Hacker News new | ask | show | jobs
by cjbprime 798 days ago
It's a very plausible rumor, but it is misleading in this context, because the rumor also states that it's a mixture of experts model with 8 experts, suggesting that most (perhaps as many as 7/8) of those weights are unused by any particular inference pass.

That might suggest that GPT-4 should be thought of as something like a 250B model. But there's also some selection for the remaining 1/8 of weights that are used by the chosen expert as being the "most useful" weights for that pass (as chosen/defined by the mixture routing), so now it feels like 250B is undercounting the parameter size, whereas 1.8T was overcounting it.

I think it's not really defined how to compare parameter counts with a MoE model.

3 comments

But from an output quality standpoint the total parameter count still seems more relevant.
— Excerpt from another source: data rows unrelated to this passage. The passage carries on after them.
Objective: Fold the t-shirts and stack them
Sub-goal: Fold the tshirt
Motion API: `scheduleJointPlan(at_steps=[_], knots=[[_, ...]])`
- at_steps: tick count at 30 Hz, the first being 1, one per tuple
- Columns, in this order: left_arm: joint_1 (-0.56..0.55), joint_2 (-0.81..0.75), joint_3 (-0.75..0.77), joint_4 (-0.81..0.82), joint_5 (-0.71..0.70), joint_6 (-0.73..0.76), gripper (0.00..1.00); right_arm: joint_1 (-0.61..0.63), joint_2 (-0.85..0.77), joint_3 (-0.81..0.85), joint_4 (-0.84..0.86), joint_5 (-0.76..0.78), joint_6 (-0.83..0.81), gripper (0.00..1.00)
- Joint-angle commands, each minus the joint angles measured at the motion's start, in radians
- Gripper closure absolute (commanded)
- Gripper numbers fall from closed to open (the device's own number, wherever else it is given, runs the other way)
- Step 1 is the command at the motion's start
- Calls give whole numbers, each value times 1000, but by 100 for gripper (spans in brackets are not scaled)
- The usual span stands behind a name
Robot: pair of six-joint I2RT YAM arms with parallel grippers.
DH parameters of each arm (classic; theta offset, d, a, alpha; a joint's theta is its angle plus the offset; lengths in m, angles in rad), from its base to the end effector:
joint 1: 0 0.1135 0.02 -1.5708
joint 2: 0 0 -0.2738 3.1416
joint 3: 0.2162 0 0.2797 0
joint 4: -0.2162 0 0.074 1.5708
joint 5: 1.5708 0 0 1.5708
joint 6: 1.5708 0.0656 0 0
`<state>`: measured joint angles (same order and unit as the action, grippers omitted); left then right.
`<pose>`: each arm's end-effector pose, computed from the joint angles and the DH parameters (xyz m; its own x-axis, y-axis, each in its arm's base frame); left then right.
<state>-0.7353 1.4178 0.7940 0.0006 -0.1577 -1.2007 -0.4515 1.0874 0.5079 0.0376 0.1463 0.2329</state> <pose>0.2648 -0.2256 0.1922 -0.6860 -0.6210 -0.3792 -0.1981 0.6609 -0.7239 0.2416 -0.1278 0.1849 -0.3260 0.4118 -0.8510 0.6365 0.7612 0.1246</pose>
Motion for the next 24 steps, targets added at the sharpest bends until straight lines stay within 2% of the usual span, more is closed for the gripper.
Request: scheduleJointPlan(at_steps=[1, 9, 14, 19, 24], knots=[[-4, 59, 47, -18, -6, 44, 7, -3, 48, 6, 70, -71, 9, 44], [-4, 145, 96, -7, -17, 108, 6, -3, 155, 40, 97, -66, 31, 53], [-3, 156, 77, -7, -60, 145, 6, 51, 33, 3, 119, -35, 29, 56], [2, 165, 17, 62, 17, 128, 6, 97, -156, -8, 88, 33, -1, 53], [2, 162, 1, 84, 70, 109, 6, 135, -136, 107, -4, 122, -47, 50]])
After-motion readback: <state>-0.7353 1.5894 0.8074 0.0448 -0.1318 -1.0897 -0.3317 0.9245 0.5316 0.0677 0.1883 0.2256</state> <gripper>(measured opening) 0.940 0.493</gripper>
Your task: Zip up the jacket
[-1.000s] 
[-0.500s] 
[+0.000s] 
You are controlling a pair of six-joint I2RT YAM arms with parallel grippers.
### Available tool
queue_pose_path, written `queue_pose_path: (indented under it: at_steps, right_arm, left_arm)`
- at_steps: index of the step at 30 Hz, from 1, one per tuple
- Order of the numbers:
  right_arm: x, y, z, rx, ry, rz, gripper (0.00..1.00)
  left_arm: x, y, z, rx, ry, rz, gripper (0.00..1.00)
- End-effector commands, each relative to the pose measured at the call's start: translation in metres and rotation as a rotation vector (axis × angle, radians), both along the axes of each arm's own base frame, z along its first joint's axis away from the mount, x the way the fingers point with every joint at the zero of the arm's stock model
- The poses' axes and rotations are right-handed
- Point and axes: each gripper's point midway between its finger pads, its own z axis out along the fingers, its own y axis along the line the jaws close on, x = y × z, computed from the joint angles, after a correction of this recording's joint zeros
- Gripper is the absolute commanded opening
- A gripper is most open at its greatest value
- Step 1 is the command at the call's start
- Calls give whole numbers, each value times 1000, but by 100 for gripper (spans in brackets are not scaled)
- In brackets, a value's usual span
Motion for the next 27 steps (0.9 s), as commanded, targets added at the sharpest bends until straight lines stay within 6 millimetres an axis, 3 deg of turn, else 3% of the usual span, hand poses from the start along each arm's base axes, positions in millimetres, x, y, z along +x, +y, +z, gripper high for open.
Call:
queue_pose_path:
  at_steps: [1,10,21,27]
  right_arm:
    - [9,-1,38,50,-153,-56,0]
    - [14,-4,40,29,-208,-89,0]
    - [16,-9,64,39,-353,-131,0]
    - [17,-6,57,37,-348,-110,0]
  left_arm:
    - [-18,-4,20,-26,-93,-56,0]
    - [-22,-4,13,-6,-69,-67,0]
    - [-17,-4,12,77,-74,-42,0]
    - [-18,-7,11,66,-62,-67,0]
For example 8x7B Mixtral only executes 13B parameters per token, but it behaves comparable to 34B and 70B models, which tracks with its total size of ~45B parameters. You get some of the training and inference advantages of a 13B model, with the strength of a 45B model.

Similarly, if GPT-4 is really 1.8T you would expect it to produce output of similar quality to a comparable 1.8T model without MoE architecture.

"For example 8x7B Mixtral only executes 13B parameters per token, but it behaves comparable to 34B and 70B models"

Are you sure about that? I'm pretty sure Miqu (the leaked Mistral 70b model) is generally thought to be smarter than Mixtral 8x7b.

What is the reason for settling on 7/8 experts for mixture of experts? Has there been any serious evaluation of what would be a good MoE split?
It's not always 7-8.

From Databricks: "DBRX has 16 experts and chooses 4, while Mixtral and Grok-1 have 8 experts and choose 2. This provides 65x more possible combinations of experts and we found that this improves model quality. DBRX uses rotary position encodings (RoPE), gated linear units (GLU), and grouped query attention (GQA). It uses the GPT-4 tokenizer as provided in the tiktoken repository. We made these choices based on exhaustive evaluation and scaling experiments."

https://www.databricks.com/blog/introducing-dbrx-new-state-a...

A 19" server chassis is wide enough for 8 vertically mounted GPUs next to each other, with just enough space left for the power supplies. Consequently 8 GPUs is a common and cost efficient configuration in servers.

Everyone seems to put each expert on a different GPU in training and inference, so that's how you get to 8 experts, or 7 if you want to put the router on its own GPU too.

You could also do multiples of 8. But from my limited understanding it seems like more experts don't perform better. The main advantage of MoE is the ability to split the model into parts that don't talk to each other, and run these parts in different GPUs or different machines.

(For a model of GPT-4's size, it could also be 8 nodes with several GPUs each, each node comprising a single expert.)
I think its almost certainly using at least two experts per token. It helps a lot during training to have two experts to contrast when putting losses on the expert router.